The first two stages analyze all aspects of network configuration that are relevant to the data plane, irrespective of the correctness properties of interest. The resulting data plane thus faithfully captures the forwarding behavior induced by the given configuration, topology, and environment.
Limitations:
- assume that routers behave as expected based on their configurations. We cannot catch errors due to bugs in router hardware or software (e.g., BGP implementation)
- under a given set of environments, which are a subset of all possible environ- ments
- may encounter configuration features that are currently not implemented (e.g., the internal ‘color’ metrics of Juniper) but may influence local route selection
- Analyze DP and check correctness properties
Check any property expressible as a first-order-logic formula over the relations that represent one or more data planes of interest by translating the data-plane relations and the correctness property to the language of the Z3 constraint solver. Then either verify the property or provide one or more counterexamples, which consist of a concrete packet header and originating router.

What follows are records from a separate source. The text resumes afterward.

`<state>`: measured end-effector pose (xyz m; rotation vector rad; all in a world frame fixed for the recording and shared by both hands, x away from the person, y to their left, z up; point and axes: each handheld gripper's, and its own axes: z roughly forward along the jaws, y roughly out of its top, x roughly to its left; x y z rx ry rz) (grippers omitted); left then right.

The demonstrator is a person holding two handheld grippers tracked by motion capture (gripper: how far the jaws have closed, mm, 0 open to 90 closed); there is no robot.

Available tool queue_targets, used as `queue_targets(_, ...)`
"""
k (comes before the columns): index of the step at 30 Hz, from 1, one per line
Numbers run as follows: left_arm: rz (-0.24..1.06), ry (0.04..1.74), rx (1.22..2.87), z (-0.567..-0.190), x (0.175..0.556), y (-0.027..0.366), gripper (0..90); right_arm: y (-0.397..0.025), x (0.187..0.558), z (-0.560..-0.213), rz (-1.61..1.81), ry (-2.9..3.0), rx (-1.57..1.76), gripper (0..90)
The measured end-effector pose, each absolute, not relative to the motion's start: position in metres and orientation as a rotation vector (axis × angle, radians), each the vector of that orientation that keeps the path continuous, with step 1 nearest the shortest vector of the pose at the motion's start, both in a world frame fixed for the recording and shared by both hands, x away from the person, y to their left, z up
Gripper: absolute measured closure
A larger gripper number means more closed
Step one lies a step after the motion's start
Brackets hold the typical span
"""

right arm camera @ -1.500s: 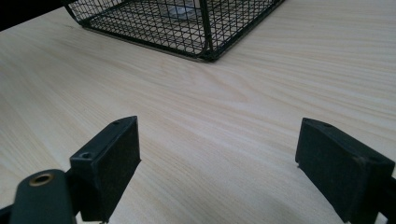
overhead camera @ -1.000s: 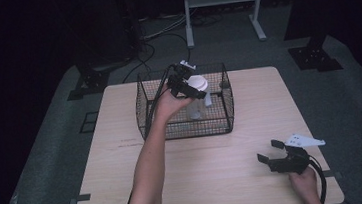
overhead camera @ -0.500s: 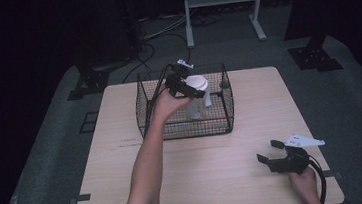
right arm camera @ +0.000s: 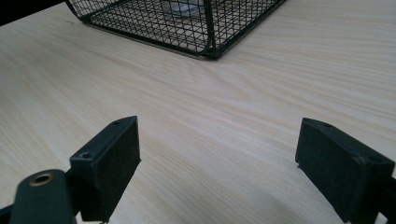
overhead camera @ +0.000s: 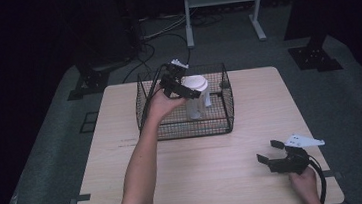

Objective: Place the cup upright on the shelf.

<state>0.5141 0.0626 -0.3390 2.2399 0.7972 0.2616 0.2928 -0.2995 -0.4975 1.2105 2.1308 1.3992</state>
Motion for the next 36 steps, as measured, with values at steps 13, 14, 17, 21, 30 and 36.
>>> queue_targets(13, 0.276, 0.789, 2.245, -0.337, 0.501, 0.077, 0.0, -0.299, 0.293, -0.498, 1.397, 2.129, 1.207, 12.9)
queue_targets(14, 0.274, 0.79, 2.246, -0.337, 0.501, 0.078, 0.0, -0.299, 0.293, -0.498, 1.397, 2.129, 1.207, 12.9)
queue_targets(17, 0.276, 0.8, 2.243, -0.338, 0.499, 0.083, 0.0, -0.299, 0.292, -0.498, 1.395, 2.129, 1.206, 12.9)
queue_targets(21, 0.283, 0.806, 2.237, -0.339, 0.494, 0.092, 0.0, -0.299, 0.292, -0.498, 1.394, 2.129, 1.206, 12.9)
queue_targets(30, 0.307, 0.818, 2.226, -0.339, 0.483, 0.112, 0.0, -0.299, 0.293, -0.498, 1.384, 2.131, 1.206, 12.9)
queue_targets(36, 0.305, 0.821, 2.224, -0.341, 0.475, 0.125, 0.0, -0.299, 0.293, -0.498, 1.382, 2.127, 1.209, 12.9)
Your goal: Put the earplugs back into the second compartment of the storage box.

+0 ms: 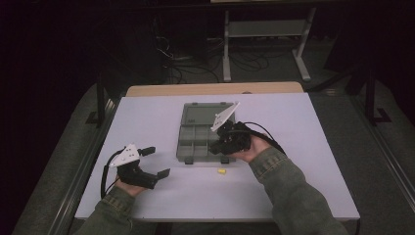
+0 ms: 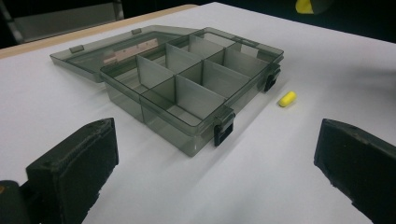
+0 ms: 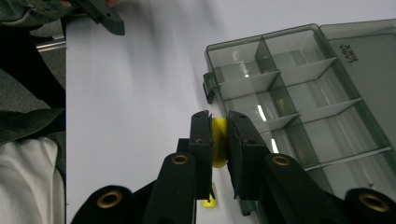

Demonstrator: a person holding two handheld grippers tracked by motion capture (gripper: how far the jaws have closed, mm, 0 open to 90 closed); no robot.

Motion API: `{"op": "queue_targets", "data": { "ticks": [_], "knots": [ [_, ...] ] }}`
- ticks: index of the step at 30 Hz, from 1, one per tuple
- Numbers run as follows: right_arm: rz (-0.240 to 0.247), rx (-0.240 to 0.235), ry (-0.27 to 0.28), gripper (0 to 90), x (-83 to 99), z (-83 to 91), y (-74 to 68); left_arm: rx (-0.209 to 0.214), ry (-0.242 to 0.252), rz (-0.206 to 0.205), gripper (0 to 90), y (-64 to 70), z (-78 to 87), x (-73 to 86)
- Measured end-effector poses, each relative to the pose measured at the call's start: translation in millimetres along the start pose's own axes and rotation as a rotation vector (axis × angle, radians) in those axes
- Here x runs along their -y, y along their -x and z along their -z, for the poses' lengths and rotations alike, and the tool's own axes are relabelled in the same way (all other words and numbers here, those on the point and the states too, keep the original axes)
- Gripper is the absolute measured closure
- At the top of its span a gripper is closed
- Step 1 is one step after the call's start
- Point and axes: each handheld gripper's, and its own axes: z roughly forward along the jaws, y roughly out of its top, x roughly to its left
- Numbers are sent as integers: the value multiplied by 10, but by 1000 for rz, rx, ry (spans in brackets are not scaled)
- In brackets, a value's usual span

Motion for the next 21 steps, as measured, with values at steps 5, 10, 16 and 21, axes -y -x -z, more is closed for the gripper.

- Understand property violations and repair the network configuration
Logically simulating the behavior of counterexample packets through the network on top of logical data plane model.
Implementation
Stage 1: Java + Antlr [1] -> LogiQL Stage 2: Excecute LogiQL program Stage 3: Network Optimized Datalog (NoD) [2] -> generate counterexample Stage 4: Counterexample -> testflow -> LogicBlox populates relations with facts
Evaluation
Net1: 75 nodes, including 3 tiers (provider w/ 2 routers default route, campus network w/ 21 routers eBGP and IBGP on border routers and OSPF internal, and 52 customers eBGP) Net2: 17 nodes, only 1 AS speaking OSPF
Discussion
Limitations
- Evaluated networks are relatively simple and small (though already impressive)

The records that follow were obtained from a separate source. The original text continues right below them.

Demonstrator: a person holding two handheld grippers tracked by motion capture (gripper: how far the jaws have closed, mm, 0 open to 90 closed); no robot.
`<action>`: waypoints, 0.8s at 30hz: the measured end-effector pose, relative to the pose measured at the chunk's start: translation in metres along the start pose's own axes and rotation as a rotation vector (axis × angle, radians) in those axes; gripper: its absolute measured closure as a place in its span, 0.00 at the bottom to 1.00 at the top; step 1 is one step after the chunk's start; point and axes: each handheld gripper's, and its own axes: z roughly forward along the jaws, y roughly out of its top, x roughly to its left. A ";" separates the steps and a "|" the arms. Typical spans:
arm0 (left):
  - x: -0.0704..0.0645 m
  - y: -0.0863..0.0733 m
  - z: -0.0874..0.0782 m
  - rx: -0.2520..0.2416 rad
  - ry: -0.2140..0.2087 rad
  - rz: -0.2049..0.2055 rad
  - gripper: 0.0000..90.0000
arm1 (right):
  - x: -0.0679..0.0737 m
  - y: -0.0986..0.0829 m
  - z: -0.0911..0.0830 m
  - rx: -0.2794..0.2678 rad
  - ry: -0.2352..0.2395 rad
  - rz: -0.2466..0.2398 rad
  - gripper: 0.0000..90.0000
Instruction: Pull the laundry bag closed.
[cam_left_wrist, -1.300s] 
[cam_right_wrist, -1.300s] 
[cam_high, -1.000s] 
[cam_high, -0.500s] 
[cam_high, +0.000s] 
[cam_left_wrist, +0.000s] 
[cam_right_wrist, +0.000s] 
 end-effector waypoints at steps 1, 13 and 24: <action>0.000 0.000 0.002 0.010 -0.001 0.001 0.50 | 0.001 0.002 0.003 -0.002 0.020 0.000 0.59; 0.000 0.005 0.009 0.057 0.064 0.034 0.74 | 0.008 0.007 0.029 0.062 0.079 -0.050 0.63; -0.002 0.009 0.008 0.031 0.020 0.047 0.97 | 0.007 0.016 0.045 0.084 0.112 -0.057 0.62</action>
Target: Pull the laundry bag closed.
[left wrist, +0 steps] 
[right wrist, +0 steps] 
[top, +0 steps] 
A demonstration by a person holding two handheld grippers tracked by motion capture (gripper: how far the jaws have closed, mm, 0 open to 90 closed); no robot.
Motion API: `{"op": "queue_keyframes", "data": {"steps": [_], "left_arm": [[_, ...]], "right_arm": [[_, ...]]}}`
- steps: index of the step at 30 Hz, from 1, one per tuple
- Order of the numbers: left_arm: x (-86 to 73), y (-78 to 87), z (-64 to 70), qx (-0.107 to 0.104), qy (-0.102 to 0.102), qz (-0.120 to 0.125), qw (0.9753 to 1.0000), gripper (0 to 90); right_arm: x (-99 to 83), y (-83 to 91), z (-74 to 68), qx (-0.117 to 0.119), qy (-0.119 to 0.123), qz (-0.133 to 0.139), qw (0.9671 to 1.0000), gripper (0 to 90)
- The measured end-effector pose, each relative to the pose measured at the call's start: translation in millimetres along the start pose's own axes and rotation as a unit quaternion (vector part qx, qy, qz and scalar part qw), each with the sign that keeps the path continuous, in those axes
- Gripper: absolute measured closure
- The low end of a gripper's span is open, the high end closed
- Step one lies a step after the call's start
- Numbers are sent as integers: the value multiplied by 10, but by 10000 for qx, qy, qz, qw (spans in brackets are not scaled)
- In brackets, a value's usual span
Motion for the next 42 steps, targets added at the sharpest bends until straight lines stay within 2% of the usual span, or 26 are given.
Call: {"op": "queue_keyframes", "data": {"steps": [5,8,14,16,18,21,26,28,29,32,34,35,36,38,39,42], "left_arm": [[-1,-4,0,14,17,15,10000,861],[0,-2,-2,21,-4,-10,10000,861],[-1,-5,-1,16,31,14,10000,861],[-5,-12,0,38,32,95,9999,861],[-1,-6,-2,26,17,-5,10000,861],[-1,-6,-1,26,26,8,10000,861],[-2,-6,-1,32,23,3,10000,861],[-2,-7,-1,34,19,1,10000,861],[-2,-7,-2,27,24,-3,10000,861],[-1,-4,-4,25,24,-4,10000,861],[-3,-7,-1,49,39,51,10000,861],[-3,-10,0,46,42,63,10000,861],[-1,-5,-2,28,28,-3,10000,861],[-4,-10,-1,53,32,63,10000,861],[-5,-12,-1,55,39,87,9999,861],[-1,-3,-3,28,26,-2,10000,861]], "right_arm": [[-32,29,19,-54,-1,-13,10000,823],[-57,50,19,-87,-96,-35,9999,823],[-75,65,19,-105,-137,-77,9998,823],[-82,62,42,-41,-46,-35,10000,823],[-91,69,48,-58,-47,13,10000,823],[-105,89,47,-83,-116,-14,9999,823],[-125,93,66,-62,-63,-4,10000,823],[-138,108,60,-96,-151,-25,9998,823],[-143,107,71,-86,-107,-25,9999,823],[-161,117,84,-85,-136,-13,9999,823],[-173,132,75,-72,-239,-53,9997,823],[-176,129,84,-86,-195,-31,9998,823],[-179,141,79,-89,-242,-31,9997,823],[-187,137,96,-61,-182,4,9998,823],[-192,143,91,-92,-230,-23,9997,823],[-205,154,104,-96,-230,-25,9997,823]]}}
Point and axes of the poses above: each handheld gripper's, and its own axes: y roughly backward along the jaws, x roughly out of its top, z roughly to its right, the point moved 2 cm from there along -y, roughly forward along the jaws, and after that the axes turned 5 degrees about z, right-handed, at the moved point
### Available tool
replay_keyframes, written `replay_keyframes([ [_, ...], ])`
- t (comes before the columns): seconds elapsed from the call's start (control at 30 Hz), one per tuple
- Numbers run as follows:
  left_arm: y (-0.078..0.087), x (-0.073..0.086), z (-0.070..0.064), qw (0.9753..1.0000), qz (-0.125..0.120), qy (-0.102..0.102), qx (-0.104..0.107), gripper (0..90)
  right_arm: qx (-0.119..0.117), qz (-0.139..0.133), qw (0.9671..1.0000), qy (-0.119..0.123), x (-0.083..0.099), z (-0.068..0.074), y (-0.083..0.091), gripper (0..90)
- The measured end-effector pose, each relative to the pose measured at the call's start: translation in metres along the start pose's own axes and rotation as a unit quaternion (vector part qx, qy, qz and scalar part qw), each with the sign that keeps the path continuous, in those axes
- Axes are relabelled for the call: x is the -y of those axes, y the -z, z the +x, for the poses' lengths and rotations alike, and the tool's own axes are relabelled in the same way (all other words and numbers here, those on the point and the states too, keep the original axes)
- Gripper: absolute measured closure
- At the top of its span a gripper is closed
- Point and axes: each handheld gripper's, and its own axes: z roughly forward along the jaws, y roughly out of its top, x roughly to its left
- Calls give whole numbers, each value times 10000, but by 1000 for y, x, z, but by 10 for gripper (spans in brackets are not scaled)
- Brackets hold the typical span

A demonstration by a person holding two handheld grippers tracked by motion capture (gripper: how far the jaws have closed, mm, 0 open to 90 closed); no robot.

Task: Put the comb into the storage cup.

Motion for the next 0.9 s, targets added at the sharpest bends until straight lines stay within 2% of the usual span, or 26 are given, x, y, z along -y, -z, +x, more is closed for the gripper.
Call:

- No explicit experiment configuration is provided, hard to verify
Related work
Static analysis of network configuration
Rcc [3] and IP Assure [4] perform a range of checks that pertain to particular protocols or configuration aspects (e.g., the two ends of an OSPF link are in the same area, link MTUs match, the two ends of an encrypted tunnel use the same type of encryption-decryption).
While violations identified by such static analysis tools likely represent poor practices, the tools cannot indicate whether or how violations impact the network’s forwarding.

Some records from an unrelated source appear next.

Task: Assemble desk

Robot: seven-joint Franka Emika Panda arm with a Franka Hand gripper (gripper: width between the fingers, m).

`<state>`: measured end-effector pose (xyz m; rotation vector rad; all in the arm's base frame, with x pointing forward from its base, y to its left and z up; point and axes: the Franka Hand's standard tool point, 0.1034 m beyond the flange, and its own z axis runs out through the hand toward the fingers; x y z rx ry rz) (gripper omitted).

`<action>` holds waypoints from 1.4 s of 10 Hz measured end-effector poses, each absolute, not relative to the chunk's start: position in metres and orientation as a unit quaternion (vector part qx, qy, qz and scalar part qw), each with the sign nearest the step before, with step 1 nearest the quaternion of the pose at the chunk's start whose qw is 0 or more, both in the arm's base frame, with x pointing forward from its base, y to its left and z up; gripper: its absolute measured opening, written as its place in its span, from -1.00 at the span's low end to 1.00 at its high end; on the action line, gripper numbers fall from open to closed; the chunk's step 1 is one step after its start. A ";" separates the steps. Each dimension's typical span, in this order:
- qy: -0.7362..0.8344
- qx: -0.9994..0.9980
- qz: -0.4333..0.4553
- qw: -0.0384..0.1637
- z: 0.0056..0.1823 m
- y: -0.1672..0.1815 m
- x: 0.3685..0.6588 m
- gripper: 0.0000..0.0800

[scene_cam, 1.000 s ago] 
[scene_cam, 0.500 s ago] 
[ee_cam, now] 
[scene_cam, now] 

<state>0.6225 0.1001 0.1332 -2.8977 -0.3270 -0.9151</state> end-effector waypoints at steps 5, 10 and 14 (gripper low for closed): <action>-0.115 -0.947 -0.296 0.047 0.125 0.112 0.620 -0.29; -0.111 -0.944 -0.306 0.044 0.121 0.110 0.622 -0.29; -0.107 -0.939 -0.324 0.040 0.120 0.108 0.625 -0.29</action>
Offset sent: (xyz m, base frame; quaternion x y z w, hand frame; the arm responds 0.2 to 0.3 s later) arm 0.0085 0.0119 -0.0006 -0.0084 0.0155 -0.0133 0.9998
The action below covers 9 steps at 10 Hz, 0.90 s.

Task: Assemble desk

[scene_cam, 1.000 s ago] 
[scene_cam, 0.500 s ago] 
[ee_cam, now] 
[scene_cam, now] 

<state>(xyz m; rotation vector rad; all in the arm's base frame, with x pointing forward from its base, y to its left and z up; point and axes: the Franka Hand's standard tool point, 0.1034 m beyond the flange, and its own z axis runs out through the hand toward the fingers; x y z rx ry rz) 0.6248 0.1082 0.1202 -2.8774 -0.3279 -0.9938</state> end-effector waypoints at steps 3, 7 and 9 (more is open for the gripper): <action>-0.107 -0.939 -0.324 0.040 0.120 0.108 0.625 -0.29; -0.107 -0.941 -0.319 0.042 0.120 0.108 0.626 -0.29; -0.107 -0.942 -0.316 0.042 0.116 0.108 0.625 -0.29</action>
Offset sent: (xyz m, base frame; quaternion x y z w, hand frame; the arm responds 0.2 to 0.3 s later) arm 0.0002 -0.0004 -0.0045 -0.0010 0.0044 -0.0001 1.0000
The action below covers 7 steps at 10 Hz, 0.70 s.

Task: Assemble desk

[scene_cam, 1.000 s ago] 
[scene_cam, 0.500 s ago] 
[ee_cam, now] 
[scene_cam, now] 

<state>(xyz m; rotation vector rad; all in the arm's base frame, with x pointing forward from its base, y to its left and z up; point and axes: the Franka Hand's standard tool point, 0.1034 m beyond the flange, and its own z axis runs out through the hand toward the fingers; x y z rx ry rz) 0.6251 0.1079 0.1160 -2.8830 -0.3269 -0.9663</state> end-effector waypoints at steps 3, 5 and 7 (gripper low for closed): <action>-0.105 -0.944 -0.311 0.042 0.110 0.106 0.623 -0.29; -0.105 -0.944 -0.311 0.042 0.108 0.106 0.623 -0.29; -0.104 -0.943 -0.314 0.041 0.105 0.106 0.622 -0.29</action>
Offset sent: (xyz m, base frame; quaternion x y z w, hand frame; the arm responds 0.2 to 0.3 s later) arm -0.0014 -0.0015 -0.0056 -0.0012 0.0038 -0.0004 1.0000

On the other hand, for a violation that occurs only in specific environments (e.g., when certain kinds of external routes are injected in the network), Batfish can detect it only when given a concrete instance of one of these environments, but a specialized tool for checking particular properties may be able to uncover such a violation even without these concrete inputs by leveraging specific characteristics of those properties.
Model network behavior from configuration
Feamster et al. [5] develop a tool to compute the outcome of BGP route selection for an AS.
Xie et al. [6] outline how to infer reachability sets, which are sets of packets that can be properly carried between a given source and destination node in the network.
Benson et al. [7] extend this notion of reachability to assess the complexity of a network.
Generate data plane from network configuration
The C-BGP [8] and Cariden [9] use an imperative, simulation-based approach, and focus on specific configuration aspects (BGP and traffic engineering, respectively).
Analyze data plane snapshots
Anteater [10] and Hassel [11] analyze data plane snap-shots, obtained by pulling router FIBs and parsing portions of configuration that map directly to forwarding state (e.g., ACLs).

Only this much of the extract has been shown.